The startup’s service, Zest Automated Machine Learning, or ZAML, is made to be an AI solution that doesn’t work in a “black box” and makes all decisions clear. Depending on their needs, companies can use ZAML tools on-premise or cloud. The company has raised $268 million in venture capital.
Upstart is shaking up the lending market using AI to make credit scoring work differently. Traditional lenders only look at your credit score and how long you’ve had credit, but Upstart also looks at where you went to school, what you studied, and jobs you’ve had in the past.
Using AI to sort through this data allows the company to give borrowers credit that fits their needs. The company was started in 2012 by people who used to work at Google. Banks, credit unions, and other financial service providers can use its unique AI platform for credit scoring as a SaaS tool. So far, $584 million has been raised by the company.
Cape Analytics uses AI and geospatial imagery to help insurance companies determine how risky and valuable property is.

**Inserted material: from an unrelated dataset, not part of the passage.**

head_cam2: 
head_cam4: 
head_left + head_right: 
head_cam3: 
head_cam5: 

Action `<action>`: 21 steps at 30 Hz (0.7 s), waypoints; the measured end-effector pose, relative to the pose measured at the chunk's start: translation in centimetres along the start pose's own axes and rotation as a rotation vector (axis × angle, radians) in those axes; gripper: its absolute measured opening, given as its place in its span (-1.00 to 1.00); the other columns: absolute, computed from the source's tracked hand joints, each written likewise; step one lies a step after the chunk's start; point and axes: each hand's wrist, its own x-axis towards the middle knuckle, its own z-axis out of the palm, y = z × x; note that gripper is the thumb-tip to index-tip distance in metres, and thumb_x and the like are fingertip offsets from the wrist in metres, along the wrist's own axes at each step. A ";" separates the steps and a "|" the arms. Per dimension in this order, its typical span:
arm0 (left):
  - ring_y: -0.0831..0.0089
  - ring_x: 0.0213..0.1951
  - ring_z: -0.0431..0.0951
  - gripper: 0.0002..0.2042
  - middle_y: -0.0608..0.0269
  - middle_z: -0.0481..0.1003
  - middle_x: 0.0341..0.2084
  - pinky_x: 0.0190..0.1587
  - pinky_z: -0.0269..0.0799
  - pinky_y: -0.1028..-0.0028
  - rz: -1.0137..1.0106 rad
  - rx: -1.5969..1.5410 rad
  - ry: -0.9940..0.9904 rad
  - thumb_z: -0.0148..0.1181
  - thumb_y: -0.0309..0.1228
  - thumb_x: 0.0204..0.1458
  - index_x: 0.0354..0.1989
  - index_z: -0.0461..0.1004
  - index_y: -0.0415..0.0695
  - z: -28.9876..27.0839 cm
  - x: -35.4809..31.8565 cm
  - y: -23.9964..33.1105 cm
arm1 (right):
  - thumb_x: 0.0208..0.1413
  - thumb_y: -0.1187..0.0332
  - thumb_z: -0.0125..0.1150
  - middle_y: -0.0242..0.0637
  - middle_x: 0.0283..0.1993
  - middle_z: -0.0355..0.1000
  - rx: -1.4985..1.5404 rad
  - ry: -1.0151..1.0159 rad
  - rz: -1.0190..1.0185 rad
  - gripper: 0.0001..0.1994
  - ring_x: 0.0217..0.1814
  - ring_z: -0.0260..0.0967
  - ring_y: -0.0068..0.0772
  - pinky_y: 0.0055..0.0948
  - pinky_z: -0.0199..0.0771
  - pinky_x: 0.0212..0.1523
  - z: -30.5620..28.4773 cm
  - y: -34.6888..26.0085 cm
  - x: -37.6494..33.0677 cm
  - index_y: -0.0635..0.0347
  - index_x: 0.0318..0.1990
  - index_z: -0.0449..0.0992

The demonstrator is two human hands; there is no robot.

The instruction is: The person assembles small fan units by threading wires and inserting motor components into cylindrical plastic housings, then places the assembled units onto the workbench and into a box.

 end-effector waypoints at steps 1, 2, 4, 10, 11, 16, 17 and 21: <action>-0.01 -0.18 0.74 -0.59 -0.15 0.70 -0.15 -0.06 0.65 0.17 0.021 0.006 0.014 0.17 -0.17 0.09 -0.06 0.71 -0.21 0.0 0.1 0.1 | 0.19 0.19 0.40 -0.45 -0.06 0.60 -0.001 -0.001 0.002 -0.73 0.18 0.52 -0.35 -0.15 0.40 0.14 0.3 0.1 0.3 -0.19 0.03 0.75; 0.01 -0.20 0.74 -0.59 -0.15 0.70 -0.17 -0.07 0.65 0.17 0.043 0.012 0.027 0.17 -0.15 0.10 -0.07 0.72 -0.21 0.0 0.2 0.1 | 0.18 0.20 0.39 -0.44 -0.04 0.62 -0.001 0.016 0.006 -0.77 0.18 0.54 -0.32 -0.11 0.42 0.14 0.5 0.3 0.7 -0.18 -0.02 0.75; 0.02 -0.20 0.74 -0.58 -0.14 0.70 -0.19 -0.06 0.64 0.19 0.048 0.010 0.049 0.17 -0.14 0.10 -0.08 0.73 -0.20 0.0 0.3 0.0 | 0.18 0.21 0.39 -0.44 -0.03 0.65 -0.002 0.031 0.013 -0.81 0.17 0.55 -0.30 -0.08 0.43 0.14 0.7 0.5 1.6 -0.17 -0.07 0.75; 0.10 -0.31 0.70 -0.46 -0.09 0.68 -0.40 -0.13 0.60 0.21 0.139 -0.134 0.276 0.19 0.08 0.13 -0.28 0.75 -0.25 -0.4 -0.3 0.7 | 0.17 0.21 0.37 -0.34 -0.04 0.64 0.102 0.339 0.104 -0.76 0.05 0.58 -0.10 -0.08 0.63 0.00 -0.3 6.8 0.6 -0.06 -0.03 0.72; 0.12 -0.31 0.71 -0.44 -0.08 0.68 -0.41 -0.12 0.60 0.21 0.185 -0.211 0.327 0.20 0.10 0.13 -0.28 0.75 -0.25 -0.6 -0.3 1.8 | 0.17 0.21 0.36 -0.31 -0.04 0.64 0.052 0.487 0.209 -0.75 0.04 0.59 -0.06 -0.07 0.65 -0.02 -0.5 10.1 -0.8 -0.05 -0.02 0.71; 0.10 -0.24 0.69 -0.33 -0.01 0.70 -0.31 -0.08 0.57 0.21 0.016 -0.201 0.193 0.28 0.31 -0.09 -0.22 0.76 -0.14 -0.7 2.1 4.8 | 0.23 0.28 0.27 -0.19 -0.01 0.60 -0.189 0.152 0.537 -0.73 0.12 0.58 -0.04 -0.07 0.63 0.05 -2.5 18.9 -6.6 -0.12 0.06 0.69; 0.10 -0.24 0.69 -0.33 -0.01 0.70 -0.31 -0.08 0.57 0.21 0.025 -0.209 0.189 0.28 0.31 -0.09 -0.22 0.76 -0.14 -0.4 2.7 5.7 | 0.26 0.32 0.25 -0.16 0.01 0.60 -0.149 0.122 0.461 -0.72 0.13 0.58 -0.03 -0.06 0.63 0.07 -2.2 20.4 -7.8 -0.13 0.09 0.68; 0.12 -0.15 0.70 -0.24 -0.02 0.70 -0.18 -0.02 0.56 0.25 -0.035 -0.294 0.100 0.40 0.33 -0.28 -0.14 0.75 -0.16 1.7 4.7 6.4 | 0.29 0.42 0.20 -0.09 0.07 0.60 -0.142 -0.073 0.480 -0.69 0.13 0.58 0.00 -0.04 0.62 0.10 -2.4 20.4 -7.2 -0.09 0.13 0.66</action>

The AI startup was started in 2014. It collects geospatial imagery data from dozens of sources and then uses AI to analyze and score the properties in these images. So, insurance companies can get information about a property right away, which gives them more information to use in their underwriting models.
By looking at underwriting, insurance companies can automate and speed up a process that is currently very time-consuming. The company’s services can be bought as a SaaS solution or through an API that works with other systems. So far, $31 million has been raised by Cape Analytics.
FutureAdvisor uses artificial intelligence (AI) to automate wealth management and make investment suggestions. By combining personal investment accounts like 401(k), IRA, and other taxable accounts, FutureAdvisor’s algorithm checks the overall health of your portfolio and looks for investment and tax-break opportunities.
FutureAdvisor gives individual investors a long-term, household-wide investment perspective. A team of chartered financial analysts and other experts helps train and improve investment algorithms. Sequoia Capital, Canvas Ventures, and other firms have put $21 million into the AI startup.
Wealthfront is an AI-powered Robo-advisor that only offers financial planning, investment management, and banking services through software. Wealthfront markets its service as a “financial copilot” to help people reach their financial goals. The service is aimed at small investors who may not have the skills or experience to invest.
Wealthfront aims to make investing easier and more accessible for everyone by eliminating time-consuming calculations and phone calls to brokers. The company is in charge of $12 billion worth of assets and has raised $204 million.
Ayasdi has made a platform called AI-as-a-Service that helps financial service providers and other businesses use AI to solve their problems. Most businesses are figuring out how to use AI, so Ayasdi gives them a place to try out AI applications without building the whole infrastructure themselves.
For example, Ayasdi works with Citi to help internal and external users find useful information in big, complicated data sets. The company started in 2008 and is based in Menlo Park, California, and has raised $97 million in venture capital.
The Next Step in AI for Finance
AI in finance is a big trend that is changing quickly. One thing that all of these startups have in common is that they all use AI to solve problems in the financial industry. Then, it’s clear that AI is helping to streamline processes and create efficiencies as a result. But the next version of AI will bring completely new services and solutions that will change the way financial services are done today.
This could mean the end of fraud (which would mean the end of services that track fraud), instant credit (which would mean the end of services that model credit), autonomous and individualized financial advisors (which would mean the end of services that give financial advice), and other things. You can expect more startups to make these AI-based financial applications in the coming years.